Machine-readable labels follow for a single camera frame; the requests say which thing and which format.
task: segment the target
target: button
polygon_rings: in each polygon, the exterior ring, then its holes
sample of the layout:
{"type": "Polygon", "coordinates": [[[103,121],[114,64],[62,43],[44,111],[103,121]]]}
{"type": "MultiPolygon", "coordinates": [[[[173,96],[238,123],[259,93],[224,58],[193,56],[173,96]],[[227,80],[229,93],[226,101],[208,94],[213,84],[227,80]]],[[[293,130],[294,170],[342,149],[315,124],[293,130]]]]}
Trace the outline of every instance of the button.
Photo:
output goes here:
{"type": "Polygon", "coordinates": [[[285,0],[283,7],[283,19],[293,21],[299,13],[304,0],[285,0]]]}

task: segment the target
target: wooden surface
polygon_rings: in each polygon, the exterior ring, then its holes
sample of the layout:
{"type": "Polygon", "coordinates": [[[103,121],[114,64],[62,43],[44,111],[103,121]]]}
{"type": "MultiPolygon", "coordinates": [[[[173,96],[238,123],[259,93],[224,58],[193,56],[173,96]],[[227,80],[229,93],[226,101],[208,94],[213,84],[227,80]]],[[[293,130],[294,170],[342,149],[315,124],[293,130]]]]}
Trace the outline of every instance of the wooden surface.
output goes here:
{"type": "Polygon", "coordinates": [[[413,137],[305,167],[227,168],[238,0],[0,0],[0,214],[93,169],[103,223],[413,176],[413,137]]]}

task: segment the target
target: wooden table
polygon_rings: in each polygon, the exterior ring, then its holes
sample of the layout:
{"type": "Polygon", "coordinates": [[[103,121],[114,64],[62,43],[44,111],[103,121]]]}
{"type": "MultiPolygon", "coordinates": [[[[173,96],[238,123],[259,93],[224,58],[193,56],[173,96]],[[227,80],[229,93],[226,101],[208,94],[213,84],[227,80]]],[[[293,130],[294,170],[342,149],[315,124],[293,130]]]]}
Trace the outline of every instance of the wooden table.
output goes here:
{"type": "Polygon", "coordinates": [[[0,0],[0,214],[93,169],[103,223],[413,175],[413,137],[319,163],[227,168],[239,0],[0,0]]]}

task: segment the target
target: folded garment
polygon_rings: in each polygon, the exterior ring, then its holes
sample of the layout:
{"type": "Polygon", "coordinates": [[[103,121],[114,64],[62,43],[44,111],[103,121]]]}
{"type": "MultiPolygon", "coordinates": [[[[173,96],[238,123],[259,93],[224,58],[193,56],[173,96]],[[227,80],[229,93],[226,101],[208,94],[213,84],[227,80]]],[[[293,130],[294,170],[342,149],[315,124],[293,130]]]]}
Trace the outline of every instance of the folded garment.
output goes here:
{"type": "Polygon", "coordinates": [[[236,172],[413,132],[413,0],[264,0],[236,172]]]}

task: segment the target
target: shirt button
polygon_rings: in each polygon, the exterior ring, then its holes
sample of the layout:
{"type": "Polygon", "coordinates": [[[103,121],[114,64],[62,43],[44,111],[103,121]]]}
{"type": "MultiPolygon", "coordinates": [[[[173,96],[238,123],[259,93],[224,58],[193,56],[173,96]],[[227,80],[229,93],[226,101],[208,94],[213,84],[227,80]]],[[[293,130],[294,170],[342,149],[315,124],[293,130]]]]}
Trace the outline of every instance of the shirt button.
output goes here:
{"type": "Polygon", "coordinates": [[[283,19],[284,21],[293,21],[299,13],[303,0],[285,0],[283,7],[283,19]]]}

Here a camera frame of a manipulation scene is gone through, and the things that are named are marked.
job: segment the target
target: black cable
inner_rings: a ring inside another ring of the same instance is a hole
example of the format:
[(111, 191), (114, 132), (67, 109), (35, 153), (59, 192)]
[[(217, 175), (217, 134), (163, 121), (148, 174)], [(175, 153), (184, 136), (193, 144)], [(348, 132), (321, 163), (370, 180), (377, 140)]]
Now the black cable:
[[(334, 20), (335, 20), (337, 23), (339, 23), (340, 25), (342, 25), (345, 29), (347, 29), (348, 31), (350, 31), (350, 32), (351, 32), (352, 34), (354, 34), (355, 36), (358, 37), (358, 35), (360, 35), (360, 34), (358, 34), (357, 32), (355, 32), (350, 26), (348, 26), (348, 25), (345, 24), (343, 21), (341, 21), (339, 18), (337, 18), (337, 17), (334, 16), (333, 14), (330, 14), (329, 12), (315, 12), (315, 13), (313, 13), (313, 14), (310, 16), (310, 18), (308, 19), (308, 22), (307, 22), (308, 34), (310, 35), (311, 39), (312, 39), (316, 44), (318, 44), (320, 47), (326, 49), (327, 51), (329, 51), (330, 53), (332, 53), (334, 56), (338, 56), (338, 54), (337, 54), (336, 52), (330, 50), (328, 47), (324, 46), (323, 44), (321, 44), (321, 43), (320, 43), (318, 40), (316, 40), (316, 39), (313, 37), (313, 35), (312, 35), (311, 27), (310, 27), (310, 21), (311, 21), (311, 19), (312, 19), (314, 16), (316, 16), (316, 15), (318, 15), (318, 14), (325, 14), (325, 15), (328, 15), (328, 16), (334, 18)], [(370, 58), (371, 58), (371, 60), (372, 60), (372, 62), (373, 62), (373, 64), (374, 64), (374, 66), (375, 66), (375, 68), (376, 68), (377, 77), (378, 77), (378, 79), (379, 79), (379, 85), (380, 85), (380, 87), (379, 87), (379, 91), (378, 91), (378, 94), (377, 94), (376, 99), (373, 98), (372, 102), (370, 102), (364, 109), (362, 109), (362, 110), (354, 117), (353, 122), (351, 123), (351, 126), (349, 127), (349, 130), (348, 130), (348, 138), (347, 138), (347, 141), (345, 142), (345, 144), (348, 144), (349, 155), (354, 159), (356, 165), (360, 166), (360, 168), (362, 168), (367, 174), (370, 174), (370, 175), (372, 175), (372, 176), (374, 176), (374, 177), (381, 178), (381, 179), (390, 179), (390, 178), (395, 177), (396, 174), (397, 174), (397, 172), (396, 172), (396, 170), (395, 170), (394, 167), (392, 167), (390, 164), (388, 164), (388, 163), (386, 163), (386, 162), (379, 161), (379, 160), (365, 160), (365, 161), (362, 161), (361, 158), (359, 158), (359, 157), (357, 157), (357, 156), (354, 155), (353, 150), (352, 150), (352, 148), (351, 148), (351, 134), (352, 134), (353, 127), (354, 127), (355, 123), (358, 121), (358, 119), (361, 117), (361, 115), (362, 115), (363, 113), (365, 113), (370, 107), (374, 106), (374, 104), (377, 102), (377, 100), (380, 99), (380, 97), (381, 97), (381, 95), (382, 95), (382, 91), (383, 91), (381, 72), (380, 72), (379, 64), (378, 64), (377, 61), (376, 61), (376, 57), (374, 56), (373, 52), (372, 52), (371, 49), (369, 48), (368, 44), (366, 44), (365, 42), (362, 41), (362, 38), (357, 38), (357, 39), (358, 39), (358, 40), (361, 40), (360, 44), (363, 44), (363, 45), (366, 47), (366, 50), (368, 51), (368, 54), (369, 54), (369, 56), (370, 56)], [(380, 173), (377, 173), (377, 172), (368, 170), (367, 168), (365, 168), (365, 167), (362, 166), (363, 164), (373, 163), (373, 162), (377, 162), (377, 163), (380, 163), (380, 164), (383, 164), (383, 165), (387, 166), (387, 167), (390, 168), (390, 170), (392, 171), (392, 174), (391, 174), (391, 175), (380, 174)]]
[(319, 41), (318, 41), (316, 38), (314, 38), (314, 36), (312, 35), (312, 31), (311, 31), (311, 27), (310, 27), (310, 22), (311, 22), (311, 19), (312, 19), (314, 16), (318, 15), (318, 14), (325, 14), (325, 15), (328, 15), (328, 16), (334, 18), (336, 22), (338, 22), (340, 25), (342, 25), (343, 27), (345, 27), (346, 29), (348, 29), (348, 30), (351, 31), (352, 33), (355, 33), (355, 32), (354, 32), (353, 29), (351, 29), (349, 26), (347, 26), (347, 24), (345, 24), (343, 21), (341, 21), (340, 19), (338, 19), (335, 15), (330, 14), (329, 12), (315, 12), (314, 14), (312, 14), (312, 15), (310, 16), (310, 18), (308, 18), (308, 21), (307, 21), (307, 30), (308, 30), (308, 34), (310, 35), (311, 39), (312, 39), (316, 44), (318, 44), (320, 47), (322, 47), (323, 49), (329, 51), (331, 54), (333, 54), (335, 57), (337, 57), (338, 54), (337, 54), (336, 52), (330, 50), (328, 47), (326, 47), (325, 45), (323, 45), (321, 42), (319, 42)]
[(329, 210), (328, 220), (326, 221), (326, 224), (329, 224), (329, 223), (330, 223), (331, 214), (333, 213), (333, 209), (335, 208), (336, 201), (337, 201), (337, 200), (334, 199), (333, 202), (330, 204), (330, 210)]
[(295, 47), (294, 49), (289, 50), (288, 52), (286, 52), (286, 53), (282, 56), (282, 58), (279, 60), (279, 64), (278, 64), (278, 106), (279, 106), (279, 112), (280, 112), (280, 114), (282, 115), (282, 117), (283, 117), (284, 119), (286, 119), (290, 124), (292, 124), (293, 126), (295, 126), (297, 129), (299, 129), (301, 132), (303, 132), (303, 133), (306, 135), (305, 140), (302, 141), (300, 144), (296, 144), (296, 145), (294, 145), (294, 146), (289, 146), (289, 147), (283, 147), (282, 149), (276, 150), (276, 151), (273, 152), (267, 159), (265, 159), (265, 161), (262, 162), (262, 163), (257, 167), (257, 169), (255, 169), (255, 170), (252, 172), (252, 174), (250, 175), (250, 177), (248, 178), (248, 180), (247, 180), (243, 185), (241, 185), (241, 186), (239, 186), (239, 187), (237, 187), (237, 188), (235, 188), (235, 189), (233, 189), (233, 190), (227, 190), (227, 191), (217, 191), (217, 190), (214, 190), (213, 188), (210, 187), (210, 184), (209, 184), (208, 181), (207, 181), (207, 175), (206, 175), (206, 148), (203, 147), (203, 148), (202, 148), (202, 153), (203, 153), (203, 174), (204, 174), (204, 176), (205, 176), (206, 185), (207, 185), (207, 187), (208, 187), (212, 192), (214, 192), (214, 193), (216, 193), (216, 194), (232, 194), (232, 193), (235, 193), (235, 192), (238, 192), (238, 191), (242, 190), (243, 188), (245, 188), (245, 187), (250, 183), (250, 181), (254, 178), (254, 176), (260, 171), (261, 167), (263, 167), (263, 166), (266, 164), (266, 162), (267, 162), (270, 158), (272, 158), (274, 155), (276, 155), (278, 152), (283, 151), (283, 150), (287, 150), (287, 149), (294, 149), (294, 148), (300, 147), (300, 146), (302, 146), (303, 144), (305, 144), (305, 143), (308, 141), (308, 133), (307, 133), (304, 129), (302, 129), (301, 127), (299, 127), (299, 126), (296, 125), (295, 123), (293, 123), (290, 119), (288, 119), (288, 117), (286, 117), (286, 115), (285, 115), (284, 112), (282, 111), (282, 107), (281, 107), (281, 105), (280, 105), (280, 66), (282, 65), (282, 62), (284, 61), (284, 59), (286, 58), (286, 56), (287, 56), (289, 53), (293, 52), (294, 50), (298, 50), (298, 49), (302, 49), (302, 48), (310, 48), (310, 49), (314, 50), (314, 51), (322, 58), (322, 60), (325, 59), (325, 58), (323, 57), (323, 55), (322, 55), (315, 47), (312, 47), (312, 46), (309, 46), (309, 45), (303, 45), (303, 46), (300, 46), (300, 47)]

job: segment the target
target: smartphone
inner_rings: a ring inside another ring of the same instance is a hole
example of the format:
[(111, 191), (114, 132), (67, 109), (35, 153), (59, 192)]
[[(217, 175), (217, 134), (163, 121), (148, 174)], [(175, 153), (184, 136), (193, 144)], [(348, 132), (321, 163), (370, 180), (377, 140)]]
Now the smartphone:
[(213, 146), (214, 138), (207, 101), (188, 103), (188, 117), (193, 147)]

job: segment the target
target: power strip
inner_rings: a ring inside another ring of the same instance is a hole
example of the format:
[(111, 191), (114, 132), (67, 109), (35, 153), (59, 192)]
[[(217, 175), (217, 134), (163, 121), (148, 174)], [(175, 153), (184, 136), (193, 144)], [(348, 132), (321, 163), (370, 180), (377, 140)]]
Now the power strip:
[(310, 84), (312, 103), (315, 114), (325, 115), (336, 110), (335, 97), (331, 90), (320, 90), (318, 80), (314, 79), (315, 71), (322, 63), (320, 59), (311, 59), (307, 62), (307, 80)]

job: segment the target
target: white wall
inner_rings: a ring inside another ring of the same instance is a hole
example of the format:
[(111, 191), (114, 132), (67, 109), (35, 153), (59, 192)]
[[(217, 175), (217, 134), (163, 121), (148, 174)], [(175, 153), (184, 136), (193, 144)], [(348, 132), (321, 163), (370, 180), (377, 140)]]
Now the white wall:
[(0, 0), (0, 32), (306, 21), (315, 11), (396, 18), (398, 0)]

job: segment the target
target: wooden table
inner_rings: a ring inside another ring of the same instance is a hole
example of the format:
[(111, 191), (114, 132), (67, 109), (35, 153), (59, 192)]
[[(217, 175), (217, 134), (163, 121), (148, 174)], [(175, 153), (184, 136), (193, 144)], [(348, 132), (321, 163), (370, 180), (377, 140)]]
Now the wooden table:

_ _ _ _ _ _ _

_What you will do_.
Output exactly the lines from the one holding "Now the white" to the end of the material above, with both ends included.

_Solution to this exercise_.
Now the white wall:
[(0, 0), (0, 32), (306, 21), (315, 11), (396, 18), (398, 0)]

job: segment the target
target: wooden table
inner_rings: a ring inside another ring of the same instance is a hole
example of the format:
[(111, 191), (114, 132), (67, 109), (35, 153), (59, 192)]
[[(217, 175), (217, 134), (163, 121), (148, 174)], [(175, 153), (184, 136), (193, 144)], [(348, 132), (321, 163), (370, 180), (377, 140)]]
Now the wooden table:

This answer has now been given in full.